I don’t know if men changed or our ability to trust changed, but it’s not that way anymore.

When I was growing up, there was a sense among all the men that they had a responsibility to boys, even those who were not their own sons. Call it that “tribal” feeling—that men, all men, were charged with ensuring the next generation grew up straight and true, into better men than the generation that spawned them.

God help us—what happened to that ideal?

Back when I was at Wheaton, I wrote a paper on a thesis of my own devising concerning the implications of the loss of rites of passage within the Church. I grew up Lutheran, and to be a full voting member of the church, we had to go through catechism and then be grilled on the Faith by the pastor. Real men from properly trained boysThese were not lobbed question, either, but stuff like What is the nature of Man? and How does Man relate to His Creator? (Today, you’d be hard pressed to find a kid in your youth group who could thoughtfully answer those questions.)

That rite meant something. When you successfully navigated it, the world changed. Adults expected more of you. You could sit on church boards and make decisi0ns along with the rest of the adults. And the men in the church treated you like one of their own.

Today, we have too many churches who have abandoned rites of passage. And it shows, especially when you consider that some polls have 80-85 percent of Christian teens renouncing their faith by the time they graduate from college. Too many of those “enlightened” graduates go on to be brain-dead party boys who screw everything that moves and live in perpetual childhood. Back when America was largely agrarian, children meant something: the survival of the family. But today, children have no genuine purpose except to be children. So why should we be surprised when today’s child-men never outgrow that perception, never developing into the kind of men some of us older guys still remember. Now, asking callow youth to grow up seems like trying to blow out the sun, given that for 21+ years no one bothered to model for them what a real man, a real Christian man, looks like.

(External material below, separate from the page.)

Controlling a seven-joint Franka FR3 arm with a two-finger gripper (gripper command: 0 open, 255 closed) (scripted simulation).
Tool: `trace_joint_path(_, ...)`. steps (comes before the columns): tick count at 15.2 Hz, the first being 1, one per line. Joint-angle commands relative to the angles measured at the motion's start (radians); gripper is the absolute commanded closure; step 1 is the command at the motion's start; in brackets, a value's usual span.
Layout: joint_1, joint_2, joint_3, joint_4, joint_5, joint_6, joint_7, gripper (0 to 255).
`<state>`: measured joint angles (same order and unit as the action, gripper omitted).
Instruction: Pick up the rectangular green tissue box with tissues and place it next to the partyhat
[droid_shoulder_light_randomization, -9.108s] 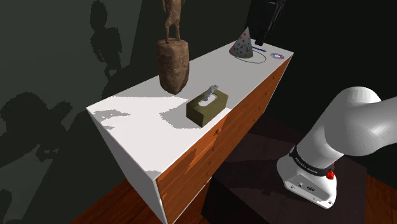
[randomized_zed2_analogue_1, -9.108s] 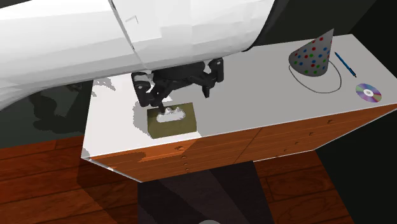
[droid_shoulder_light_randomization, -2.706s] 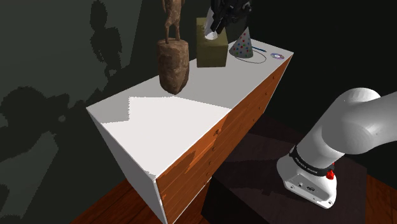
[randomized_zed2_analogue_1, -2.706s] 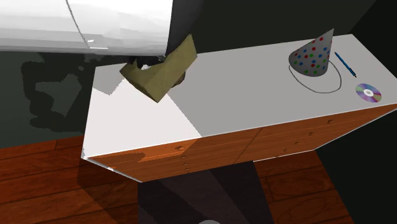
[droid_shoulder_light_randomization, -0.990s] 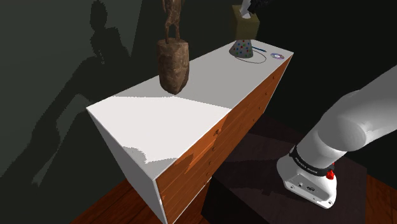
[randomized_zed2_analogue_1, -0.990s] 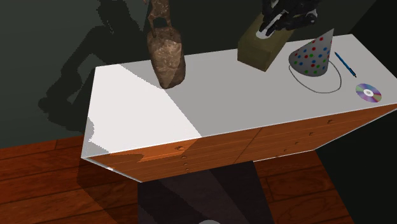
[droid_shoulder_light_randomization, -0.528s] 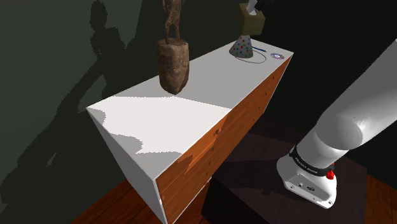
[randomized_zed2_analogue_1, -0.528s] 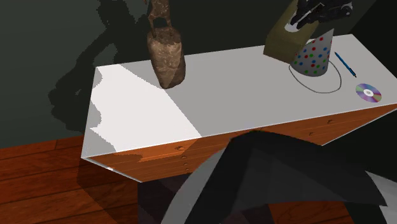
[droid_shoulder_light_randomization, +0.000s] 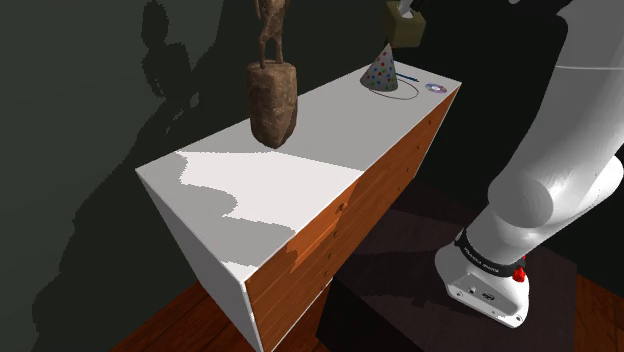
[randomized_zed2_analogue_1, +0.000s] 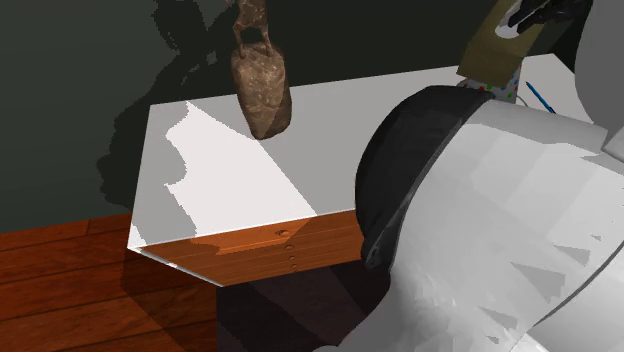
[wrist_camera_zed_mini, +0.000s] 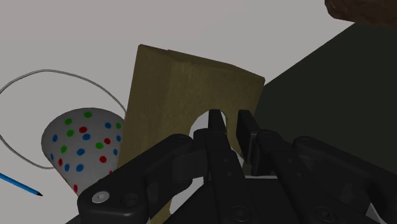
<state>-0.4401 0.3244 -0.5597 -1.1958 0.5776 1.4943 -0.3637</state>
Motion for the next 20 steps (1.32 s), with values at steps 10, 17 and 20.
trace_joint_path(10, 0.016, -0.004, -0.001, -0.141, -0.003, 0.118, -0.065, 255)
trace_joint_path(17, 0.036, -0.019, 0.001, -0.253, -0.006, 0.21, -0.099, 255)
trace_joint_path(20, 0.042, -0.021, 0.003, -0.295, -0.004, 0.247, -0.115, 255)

I’d like to think that I was one of those old school guys, like the kind I used to know. But I’m not really. I realize that the ideal started fraying with my generation, that we were the first boys that had an uncertain manhood awaiting us. Feminism was on the march, the drug culture was firing up, and so was the culture of privilege and entitlement. Somewhere along the way, manhood did a nosedive and has not recovered.

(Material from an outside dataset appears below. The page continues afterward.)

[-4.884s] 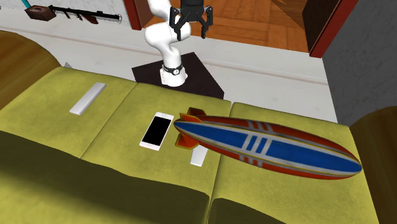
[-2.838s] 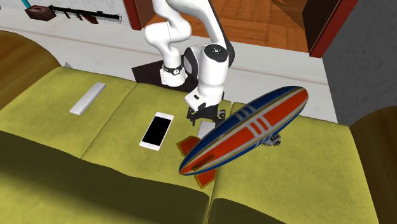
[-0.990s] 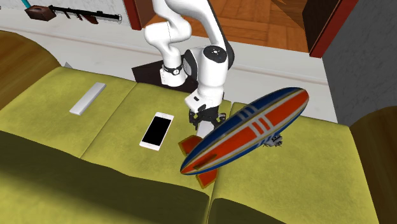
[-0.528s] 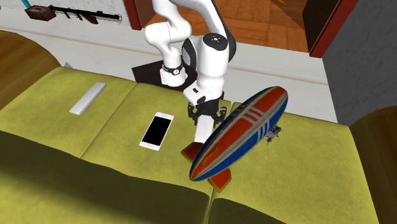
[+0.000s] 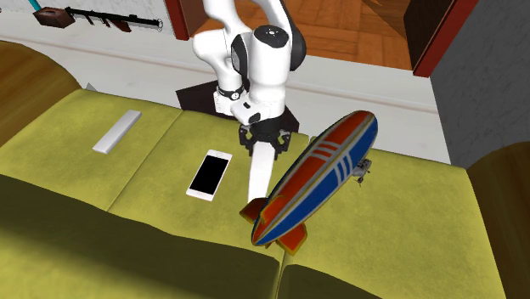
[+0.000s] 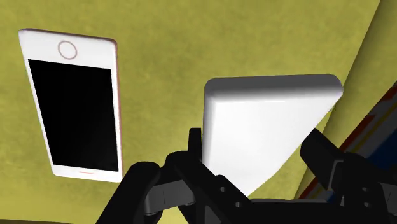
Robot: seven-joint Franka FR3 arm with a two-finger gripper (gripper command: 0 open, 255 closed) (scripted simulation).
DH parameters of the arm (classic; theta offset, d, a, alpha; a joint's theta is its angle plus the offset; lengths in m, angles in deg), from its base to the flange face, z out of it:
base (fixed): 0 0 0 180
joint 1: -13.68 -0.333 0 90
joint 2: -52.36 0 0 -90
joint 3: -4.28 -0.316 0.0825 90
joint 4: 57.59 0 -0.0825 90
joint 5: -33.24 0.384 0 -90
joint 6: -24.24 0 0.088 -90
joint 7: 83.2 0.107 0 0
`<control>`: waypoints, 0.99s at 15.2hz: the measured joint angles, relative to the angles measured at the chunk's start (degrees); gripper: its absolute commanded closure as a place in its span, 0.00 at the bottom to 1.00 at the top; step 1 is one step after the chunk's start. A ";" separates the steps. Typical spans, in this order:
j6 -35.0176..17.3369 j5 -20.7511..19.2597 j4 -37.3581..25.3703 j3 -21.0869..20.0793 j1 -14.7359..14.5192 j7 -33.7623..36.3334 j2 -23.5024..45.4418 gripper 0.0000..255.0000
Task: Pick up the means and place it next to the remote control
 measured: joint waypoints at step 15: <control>0.41 -2.45 23.90 11.07 7.22 -16.17 -25.61 1.00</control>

Not convinced? Need an example?

I don’t think a better example exists than with the current financial meltdown. If you were to go back to the founding of the investment houses, like Goldman Sachs, Lehman Brothers, and Merrill Lynch, those companies were run by real men. If some smart-aleck tried to run subprime-mortgage-backed derivatives  past Mr. Goldman, Mr. Sachs, the Lehman brothers, or Misters Merrill and Lynch, he’d have one of those founders burying a foot about 18 inches deep in his backside. Why? Because those founders were men, and their names meant something. Getting involved in such tawdry schemes violated their ethics and their sense of who they were as men. Today? Most of what passes for men today would trade their reputations for a quick killing in the market, no matter who got slaughtered in the aftermath. And that’s exactly what we saw exposed last year.

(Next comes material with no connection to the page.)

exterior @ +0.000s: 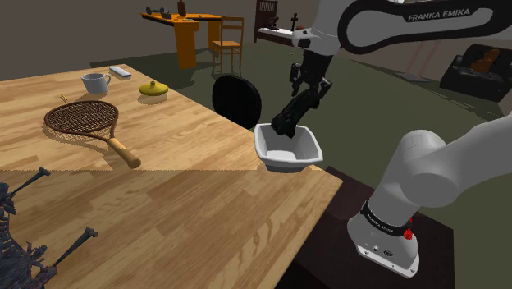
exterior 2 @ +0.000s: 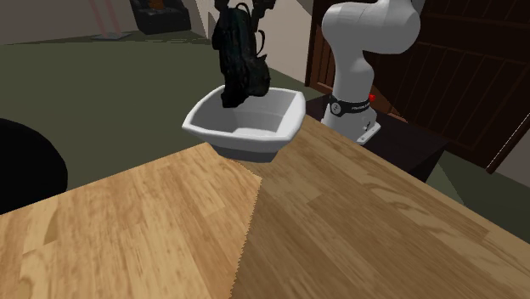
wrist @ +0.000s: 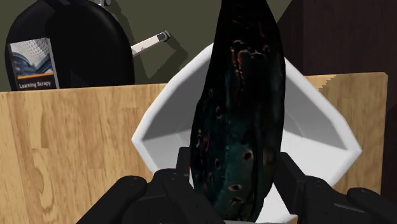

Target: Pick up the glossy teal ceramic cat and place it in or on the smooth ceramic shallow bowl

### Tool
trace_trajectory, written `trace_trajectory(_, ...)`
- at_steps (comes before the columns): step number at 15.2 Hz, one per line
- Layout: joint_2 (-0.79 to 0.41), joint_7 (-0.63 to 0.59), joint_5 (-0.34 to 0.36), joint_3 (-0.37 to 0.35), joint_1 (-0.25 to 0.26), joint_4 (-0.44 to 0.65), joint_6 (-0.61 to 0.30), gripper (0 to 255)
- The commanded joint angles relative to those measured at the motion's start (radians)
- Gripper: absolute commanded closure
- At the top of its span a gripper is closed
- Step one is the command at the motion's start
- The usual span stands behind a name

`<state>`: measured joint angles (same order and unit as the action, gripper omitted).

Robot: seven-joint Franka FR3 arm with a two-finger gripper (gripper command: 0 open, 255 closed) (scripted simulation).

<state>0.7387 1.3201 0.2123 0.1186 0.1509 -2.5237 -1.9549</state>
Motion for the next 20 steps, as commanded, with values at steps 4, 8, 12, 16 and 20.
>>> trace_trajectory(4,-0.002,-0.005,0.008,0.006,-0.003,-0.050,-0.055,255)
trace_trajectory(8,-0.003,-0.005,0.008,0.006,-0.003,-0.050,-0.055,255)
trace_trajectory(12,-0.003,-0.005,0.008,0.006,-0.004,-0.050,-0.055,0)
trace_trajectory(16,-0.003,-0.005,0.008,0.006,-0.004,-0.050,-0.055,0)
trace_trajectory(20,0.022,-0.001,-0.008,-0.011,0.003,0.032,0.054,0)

This isn’t an appeal to go kill a bear with a pointy stick, as has been epitomized by much of the Christian men’s movement, but to start getting serious and singleminded again about how we turn boys into men, real men, not the poseurs masquerading as  men today. We need to see genuine rites of passage return to our churches, a passage not into Spartan-like manhood but into proper handling of  the Scriptures, women, children, the work world, and on and on.

My fear? That my generation is so compromised that we won’t be able to reconstruct what it is that we have lost so we can pass on something of worth to the boys following us.

And trust me, that’s something that should make men everywhere genuinely afraid.